— Это не ответ, — Виктор не повелся на провокацию. — Или едут все — или не едет никто.
— И что же вы сделаете? — Щедрин с вызовом взглянул на врагов, почуяв поддержку товарищей. — Пожалуетесь императору?
— Разумеется, пожалуюсь, — хитрец нахмурился и отпустил поводья. — Ваше хамство уже не знает никаких границ. Но сначала мы вас хорошенько проучим…
Из земли ударили три мутных гейзера, и нашу великолепную троицу выбило из седел. Не успели мы встать, как с ног повалил ревущий ветер — столь холодный, что мокрая одежда вмиг оледенела. Кони в ужасе бросились прочь, а им вслед вместе с вихрем полетели колючие пробирающие до костей брызги. Герман попытался встретить их огнем, однако совместные старания противников вмиг потушили чуть разгоревшийся поток.

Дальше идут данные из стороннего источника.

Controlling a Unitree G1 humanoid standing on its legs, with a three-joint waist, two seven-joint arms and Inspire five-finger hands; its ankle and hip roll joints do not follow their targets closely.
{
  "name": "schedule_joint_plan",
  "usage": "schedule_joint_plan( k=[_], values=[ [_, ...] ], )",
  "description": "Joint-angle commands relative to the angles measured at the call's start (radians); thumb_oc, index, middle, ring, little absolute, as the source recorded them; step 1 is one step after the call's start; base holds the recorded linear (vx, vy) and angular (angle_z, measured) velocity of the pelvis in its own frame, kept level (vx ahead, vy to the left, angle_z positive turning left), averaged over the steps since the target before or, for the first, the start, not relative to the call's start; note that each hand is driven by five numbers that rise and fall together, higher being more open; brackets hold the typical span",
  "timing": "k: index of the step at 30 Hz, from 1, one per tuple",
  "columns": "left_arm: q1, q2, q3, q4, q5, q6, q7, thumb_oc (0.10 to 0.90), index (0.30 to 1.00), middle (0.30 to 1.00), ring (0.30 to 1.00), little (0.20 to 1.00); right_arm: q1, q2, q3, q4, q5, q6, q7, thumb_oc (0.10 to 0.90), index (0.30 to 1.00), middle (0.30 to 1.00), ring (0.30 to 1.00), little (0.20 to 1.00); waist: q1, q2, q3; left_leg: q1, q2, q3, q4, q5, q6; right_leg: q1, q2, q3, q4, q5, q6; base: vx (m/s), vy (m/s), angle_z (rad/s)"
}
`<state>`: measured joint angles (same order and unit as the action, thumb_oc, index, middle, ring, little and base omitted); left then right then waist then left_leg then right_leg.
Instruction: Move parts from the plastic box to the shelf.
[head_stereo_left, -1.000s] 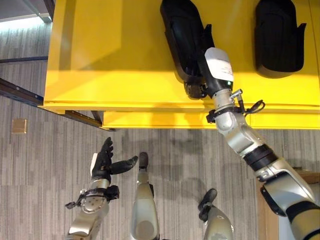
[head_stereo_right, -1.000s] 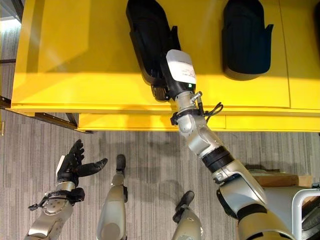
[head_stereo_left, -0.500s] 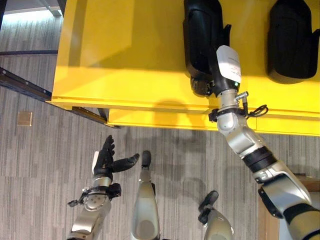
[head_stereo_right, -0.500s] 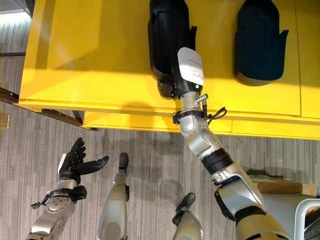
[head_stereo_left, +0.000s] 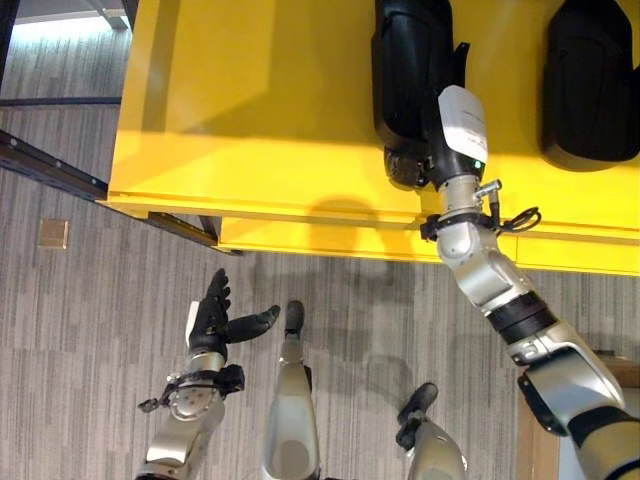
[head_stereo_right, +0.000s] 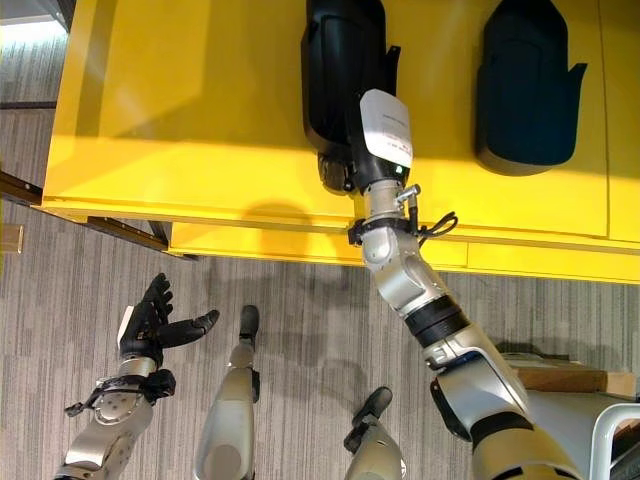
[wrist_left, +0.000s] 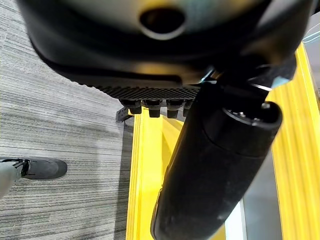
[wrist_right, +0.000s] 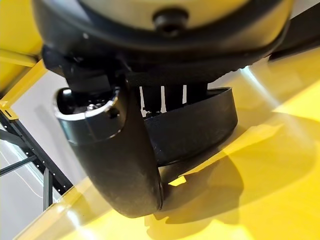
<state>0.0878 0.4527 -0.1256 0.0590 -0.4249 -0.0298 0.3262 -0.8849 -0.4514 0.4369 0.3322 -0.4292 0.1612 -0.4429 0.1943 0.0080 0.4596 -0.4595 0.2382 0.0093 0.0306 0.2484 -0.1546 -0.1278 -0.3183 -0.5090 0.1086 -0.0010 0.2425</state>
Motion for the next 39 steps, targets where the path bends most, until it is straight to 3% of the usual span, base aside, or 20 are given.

— Руслан, подними щит! — заорал я, задыхаясь от бури.
— Не могу! — донеслось будто издалека, хотя парень лежал совсем рядом. — Сил нет!
Ничего удивительного — после таких-то перегрузок. Ну ничего, справимся сами — так даже честнее будет. И пусть огонь сейчас не разжечь, зато свет водой и ветром не остановишь. Я навел на врагов ладони и применил излюбленный прием — ослепление.
Заклинание сработало, а бьющие кнутами порывы ослабли, позволив направить исцеляющий свет на товарищей. Когда же обернулся с намерением и дальше слепить засранцев, то увидел на них очки-консервы на кожаных ремешках и с затемненными стеклами. Наверное, нечто подобное использовали сталевары или кузнецы, а может эти оболтусы сами придумали их специально против меня.
— Удивлен? — надменно бросил рыжий. — Посмотрим, на что ты теперь сгодишься.
Пока мы болтали, Герман воспользовался паузой и ударил струей жидкого пламени. Соперники не успели среагировать, жар облизнул морды их лошадям, и теперь уже сладкая парочка барахталась в свежей грязи. Немец наступал на них, пуская протуберанцы с обеих рук — да с таким напором, что врагам оставалось лишь прикрываться щитами.
Я же пытался сообразить, как помочь соратнику, пока не обратил внимания на созданный Каминским заслон. Сгущенная в диск влага напоминала формой выпуклую линзу, и я немедленно направил в ее центр широкий сияющий столп. Вода сконцентрировала его в обжигающий луч, и я тут же навел его на всклокоченные после падения волосы.
Не прошло и секунды, как те вспыхнули, и Виктору пришлось окатить холодным душем самого себя. И пока он в полном ужасе щупал слегка подпорченные патлы, я подбежал, в прыжке врезался в него всем телом и сорвал очки. Ворон хотел вступиться за подельника, но немец насел на него еще сильнее и вынудил уйти в глухую оборону.
Я же левой рукой прижал рыжую башку к земле, а правой принялся охаживать по лицу, припоминая всю боль и унижения, что этот подонок принес мне и моим друзьям. И после серии крепких зуботычин интриган потерял волю к сопротивлению, а потом и возможность. А когда я приготовился отправить его в долгий нокаут, Каминский оттолкнул меня ладонями, как девчонка, и заголосил:
— Хватит! Дурак!
От неожиданности я замер с занесенным кулаком, а засранец плюхнулся на задницу и принялся разглядывать пальцы и ощупывать разбитую в кровь физиономию.
— Ты мне ноготь сломал, идиот! И зуб! А мои волосы?! Как я покажусь на испытании в таком виде?!
— Ну и мразь же ты… — сплюнул и отошел, держа свет наготове.
Но пижон не блефовал — его в самом деле больше волновал собственный вид, чем продолжение драки. Глядя на такое поведение, Ворон и сам прекратил бой и склонился над заводилой.
— Полно вам, Виктор Васильевич. Лицо залечат, а волосы покороче подстригут. К вечеру будете как новенький.
— Покороче?! — Каминский в гневе потряс перед подельником растрепанным и опаленным концом своей главной любви и гордости. — Как у тебя? Чтоб выглядел как деревенский дуболом и тупорылый дикарь?! С-семен… ты ч-чего? А ну отпусти!